Susan Denniston is a painter, printmaker, and mixed media artist. Her work acknowledges our dignity, fragility, vulnerability and certain impermanence.
Deconstructing the old and worn quilt:
I began to carefully break the stitches of an old and well-worn quilt. Opening the quilt, I found another old and well-worn quilt inside.
I created prints from a section of the tattered and torn inside quilt – remnants of fabric, thread, and batting.
What secrets are held within this once sturdy but now fragile old quilt?
Whose bodies were warmed and comforted by this quilt?
Whose hands gathered the scraps of cloth and pieced together a pattern?
And whose hands pushed the threaded needle through the layers?
Whose hands repaired and altered and passed down the quilt to keep it a living document?

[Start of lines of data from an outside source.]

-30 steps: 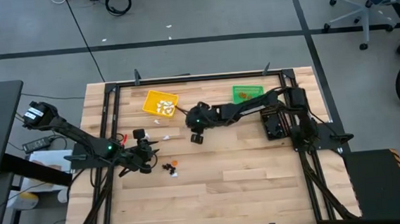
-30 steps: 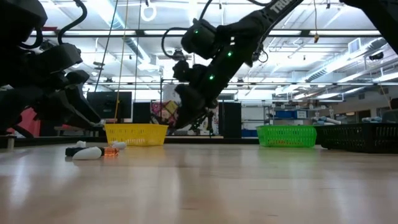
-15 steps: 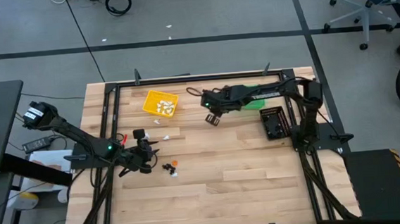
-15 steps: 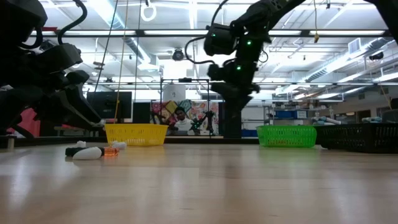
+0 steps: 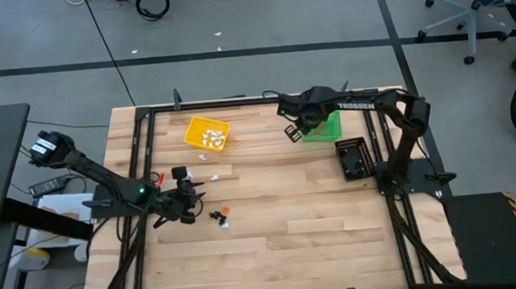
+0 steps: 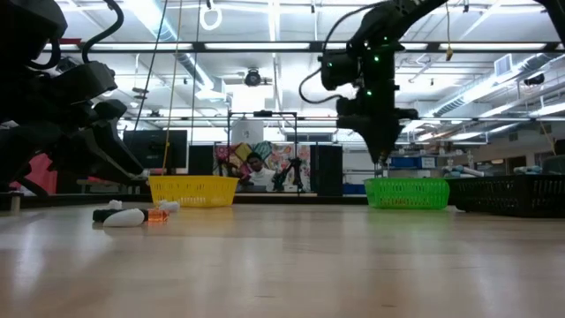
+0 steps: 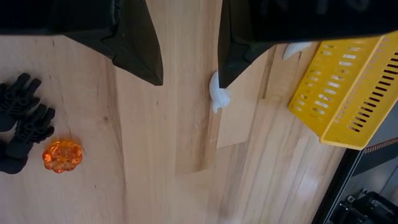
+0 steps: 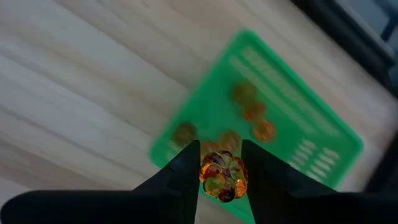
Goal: Sort Halloween decoration
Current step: Put the orange pumpkin toy into the green bin, then put the white ghost toy into the yellow bin
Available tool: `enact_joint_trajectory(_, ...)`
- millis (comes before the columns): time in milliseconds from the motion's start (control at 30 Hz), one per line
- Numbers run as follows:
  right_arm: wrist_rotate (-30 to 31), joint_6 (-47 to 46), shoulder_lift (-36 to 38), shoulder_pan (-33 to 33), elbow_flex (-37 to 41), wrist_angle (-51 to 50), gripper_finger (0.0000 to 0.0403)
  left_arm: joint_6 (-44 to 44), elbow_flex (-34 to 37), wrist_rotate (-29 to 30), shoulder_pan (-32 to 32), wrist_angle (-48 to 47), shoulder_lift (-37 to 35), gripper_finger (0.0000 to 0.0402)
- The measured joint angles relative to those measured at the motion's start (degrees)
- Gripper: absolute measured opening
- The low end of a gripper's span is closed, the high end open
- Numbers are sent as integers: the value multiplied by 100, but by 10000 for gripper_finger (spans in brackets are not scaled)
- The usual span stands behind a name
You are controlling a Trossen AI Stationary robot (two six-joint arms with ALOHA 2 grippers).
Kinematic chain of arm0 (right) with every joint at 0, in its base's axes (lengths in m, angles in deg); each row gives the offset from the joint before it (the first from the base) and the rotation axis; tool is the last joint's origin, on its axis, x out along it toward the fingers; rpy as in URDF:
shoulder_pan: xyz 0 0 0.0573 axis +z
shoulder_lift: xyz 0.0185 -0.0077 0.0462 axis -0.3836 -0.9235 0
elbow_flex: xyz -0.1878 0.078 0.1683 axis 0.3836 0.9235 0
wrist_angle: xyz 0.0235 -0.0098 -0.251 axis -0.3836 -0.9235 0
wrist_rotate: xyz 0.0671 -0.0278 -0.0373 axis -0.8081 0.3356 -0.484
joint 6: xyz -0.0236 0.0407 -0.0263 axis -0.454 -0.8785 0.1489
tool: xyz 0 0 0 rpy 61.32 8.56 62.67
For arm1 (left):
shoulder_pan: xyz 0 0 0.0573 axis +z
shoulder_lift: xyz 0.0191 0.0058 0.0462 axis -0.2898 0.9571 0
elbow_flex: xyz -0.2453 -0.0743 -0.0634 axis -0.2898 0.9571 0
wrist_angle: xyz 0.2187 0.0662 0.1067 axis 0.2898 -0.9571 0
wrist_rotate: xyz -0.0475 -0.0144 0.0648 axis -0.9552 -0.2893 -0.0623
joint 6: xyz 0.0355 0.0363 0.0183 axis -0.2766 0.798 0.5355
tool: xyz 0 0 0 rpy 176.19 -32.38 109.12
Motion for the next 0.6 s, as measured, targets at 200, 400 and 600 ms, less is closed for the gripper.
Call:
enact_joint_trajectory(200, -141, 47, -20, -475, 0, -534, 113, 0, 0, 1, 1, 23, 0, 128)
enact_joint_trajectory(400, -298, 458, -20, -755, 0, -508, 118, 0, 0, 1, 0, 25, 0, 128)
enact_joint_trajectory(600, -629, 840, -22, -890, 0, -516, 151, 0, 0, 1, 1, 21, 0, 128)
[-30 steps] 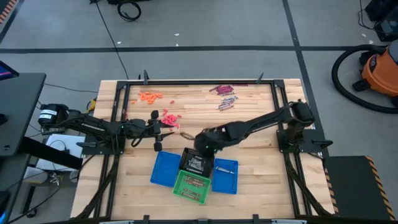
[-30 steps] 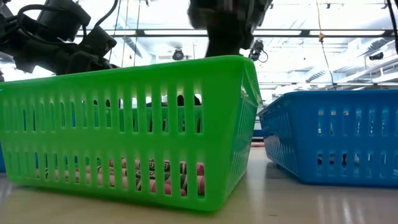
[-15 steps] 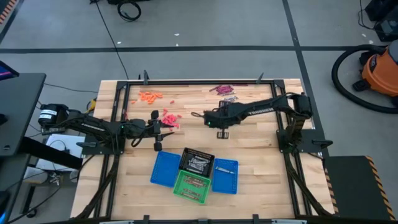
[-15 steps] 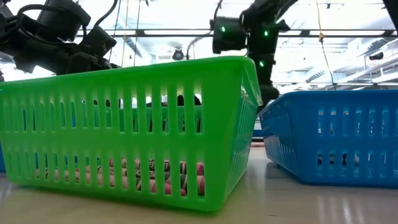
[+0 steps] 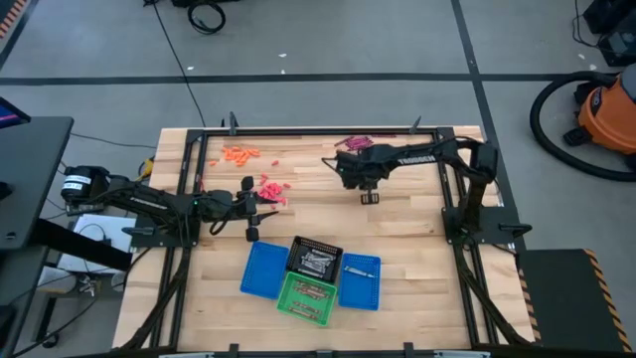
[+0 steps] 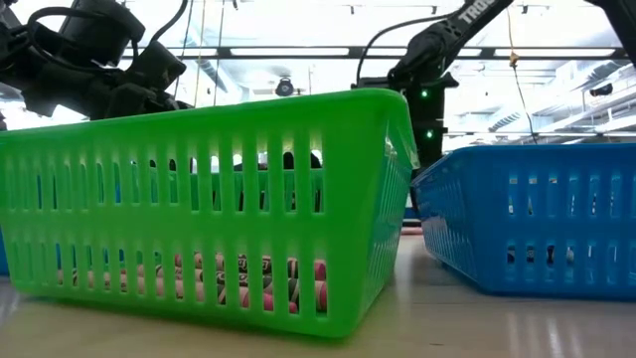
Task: Sort crayons
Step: Put the pink crayon into the green bin
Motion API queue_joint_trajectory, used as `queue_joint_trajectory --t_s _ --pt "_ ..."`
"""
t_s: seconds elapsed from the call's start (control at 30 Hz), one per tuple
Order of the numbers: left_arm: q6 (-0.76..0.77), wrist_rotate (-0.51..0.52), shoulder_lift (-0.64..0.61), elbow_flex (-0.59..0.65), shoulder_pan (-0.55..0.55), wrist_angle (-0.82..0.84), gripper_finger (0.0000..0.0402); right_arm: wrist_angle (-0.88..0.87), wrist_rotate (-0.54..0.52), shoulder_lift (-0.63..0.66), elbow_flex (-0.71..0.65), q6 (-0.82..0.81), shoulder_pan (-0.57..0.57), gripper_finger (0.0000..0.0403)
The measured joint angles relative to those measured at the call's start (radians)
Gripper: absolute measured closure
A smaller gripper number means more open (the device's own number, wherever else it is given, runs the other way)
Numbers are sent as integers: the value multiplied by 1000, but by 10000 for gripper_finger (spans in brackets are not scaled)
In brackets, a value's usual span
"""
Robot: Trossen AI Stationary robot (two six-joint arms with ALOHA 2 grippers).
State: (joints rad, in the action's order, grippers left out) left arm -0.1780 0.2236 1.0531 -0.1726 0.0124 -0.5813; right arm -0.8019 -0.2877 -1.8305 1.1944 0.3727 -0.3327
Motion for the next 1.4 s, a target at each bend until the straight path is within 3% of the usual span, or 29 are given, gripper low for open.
queue_joint_trajectory --t_s 0.4,0.53,0.77,1.2,1.4 --pt "-16 0 0 0 0 0 260 64 49 -39 0 54 -95 271" --pt "-16 0 0 0 0 1 260 79 22 -61 0 64 -113 270" --pt "-20 0 0 0 0 1 260 80 69 -84 4 101 -142 271" --pt "-35 0 0 0 0 5 260 -10 305 -87 22 66 -163 314" --pt "-36 0 0 0 0 6 260 -28 331 -90 37 46 -176 348"
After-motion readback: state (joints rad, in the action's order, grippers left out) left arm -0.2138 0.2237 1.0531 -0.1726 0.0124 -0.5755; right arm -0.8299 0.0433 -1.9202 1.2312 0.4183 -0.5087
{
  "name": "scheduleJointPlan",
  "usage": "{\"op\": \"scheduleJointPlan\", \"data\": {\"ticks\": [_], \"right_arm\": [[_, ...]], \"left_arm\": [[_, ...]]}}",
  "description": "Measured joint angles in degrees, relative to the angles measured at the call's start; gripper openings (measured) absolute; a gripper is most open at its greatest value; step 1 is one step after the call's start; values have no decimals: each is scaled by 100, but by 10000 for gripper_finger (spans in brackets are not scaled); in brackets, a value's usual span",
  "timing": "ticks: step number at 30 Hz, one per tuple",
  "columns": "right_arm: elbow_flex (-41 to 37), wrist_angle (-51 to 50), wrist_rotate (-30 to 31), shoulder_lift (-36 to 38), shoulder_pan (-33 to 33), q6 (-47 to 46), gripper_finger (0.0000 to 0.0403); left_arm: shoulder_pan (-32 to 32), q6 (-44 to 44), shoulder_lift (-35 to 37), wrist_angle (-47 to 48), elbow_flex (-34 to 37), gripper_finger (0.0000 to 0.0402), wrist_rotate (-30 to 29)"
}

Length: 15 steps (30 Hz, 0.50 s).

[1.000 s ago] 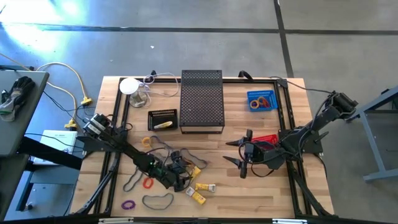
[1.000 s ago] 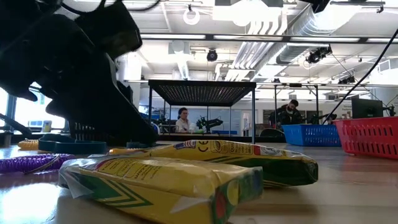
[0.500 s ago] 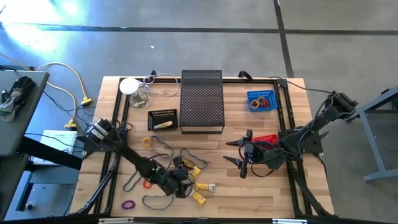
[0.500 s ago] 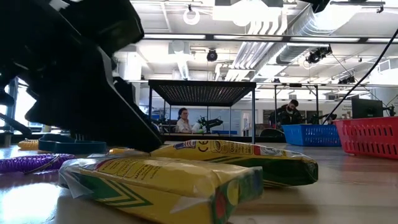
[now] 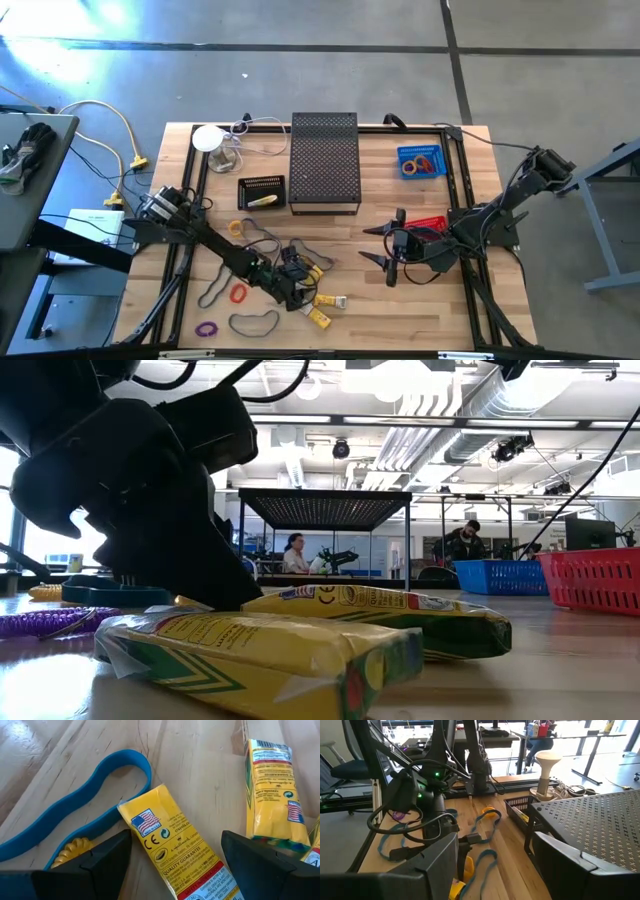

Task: Pick & Place Office Desk Supplies
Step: Put the yellow crayon box into the black bin

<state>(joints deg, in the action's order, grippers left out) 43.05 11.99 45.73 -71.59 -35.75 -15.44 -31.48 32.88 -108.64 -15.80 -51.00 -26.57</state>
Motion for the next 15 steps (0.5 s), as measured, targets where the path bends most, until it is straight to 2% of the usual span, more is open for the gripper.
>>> {"op": "scheduleJointPlan", "data": {"ticks": [10, 15], "right_arm": [[0, 0, -138, 0, 0, 0, 245], [0, 0, -389, 0, 2, 0, 245]], "left_arm": [[0, -178, 2, 99, 0, 296, -26], [0, -277, 70, 178, 2, 241, -42]]}}
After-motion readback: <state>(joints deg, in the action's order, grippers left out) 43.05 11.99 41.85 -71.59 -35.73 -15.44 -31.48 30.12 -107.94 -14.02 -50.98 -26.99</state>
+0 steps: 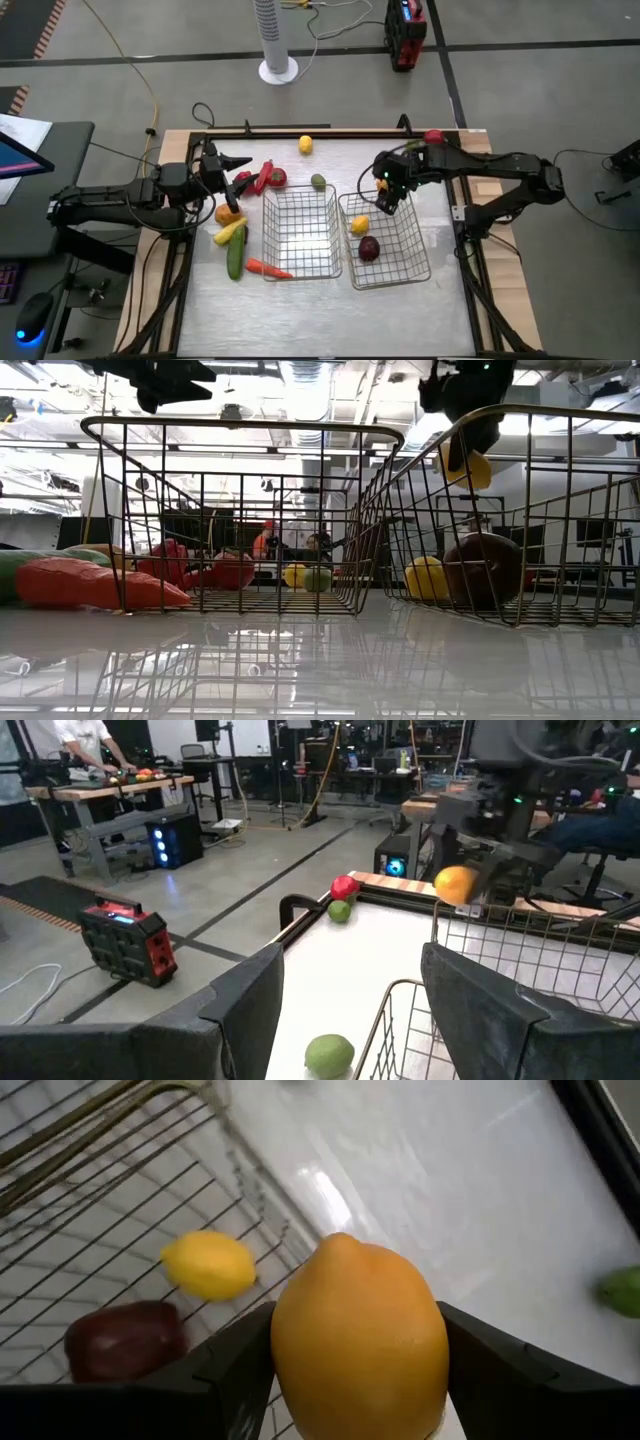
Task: Sort produce into baskets
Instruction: Put the bottom lemon into the right wire basket, then put the top lime into the right wire basket
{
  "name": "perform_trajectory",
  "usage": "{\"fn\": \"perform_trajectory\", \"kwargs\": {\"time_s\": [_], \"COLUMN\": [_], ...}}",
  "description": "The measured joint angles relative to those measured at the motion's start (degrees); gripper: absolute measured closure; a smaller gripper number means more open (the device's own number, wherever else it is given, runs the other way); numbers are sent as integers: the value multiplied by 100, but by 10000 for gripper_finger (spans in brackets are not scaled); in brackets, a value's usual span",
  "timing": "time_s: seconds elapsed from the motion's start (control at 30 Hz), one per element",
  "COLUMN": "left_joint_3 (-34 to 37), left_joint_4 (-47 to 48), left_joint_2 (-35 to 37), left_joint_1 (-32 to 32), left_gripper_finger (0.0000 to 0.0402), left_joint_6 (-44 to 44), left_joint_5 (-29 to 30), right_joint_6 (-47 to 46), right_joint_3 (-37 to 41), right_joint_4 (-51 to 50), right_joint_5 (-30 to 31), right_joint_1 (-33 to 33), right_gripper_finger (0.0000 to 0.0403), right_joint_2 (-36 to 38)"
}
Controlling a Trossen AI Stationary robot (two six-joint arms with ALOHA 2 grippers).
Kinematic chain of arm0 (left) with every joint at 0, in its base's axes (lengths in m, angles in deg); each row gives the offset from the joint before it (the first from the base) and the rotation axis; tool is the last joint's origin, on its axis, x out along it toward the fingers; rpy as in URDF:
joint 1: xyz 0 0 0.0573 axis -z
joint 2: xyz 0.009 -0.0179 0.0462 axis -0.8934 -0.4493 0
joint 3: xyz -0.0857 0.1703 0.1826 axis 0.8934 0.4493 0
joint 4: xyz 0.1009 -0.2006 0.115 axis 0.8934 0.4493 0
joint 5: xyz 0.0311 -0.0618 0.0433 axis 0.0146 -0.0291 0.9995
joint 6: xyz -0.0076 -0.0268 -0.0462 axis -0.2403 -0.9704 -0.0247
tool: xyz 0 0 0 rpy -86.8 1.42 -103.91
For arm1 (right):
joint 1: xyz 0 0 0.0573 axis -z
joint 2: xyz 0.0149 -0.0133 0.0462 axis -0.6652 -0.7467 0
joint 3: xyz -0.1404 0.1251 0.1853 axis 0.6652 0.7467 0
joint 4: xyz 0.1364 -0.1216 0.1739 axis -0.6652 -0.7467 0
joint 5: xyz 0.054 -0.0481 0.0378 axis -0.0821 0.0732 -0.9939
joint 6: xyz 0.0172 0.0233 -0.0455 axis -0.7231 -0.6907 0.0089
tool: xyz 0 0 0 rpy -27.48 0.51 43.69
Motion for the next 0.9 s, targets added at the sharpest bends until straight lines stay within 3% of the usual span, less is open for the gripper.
{"fn": "perform_trajectory", "kwargs": {"time_s": [0.2,0.47,0.73,0.9], "left_joint_3": [0,-2,-2,-2], "left_joint_4": [86,84,77,87], "left_joint_2": [-2,0,0,2], "left_joint_1": [1,0,-1,1], "left_gripper_finger": [178,178,178,178], "left_joint_6": [70,39,-2,30], "left_joint_5": [2,37,46,46], "right_joint_6": [13,-91,-197,-126], "right_joint_3": [1,2,2,-3], "right_joint_4": [-76,-246,-348,157], "right_joint_5": [-486,-664,-1927,-1964], "right_joint_1": [88,-254,-381,-471], "right_gripper_finger": [126,126,95,96], "right_joint_2": [-90,-316,-480,-673]}}
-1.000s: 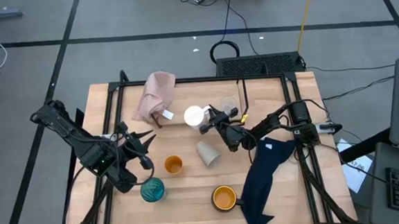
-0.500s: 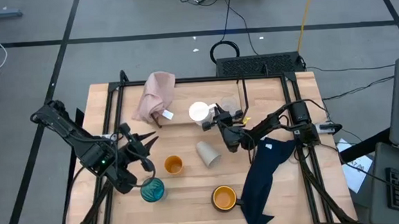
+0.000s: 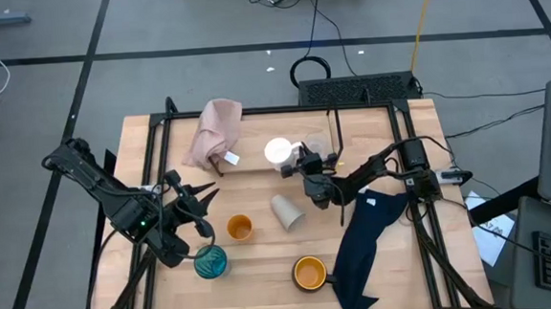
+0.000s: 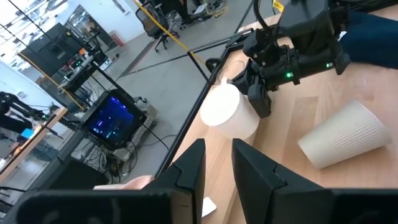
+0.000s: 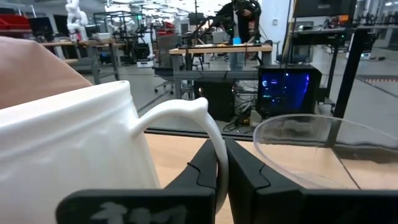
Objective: Stack small to large cups/mugs on shelf
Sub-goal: Put the white mug on the shelf
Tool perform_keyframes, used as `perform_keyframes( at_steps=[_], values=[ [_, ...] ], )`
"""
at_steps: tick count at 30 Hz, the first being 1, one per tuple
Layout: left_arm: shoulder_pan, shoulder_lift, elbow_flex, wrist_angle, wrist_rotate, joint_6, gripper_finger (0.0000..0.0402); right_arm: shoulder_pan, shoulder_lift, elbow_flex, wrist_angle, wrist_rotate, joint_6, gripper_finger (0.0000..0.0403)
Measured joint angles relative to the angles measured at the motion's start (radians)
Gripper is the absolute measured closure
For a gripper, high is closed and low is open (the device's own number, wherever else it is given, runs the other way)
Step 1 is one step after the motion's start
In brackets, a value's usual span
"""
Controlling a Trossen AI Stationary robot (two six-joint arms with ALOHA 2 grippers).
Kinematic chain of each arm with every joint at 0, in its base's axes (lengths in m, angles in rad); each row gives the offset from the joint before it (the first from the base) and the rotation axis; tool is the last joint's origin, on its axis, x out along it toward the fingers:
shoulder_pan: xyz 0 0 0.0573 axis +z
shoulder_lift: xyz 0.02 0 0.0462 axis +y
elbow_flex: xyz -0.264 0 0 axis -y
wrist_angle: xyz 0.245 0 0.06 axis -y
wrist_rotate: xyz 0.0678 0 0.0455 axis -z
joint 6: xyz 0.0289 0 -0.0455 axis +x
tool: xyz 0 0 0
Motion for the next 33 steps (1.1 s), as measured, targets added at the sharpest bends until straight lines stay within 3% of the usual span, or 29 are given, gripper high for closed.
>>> perform_keyframes(
  at_steps=[7, 14, 33],
  values=[
    [0.0, 0.0, 0.0, 0.0, 0.001, -0.003, 0.0321, -0.007, 0.0, 0.0, -0.005, -0.005, 0.016, 0.04],
    [0.0, 0.0, 0.0, 0.0, 0.011, -0.004, 0.0321, -0.028, 0.0, 0.0, -0.065, -0.056, 0.16, 0.04],
    [0.0, 0.0, 0.0, 0.008, 0.036, -0.007, 0.0321, -0.034, 0.0, 0.0, -0.088, -0.055, 0.157, 0.0396]
  ],
)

And what remains when the quilt seems ready to be discarded?
I had not anticipated the prints would evoke a sense of ravaged fields, water, and sky; a sense of our land in flux.
Another tattered but supple and soft old quilt with the “postage stamp” pattern had such tiny stitching, it was harder to get to the inside. But once I did, I used a section of the inside of the fragile quilt top to share its story. It too seems to tell a story, a story of dividing the land.
This land, your land and my land, our land, that is and has been a source of such strife and sustenance.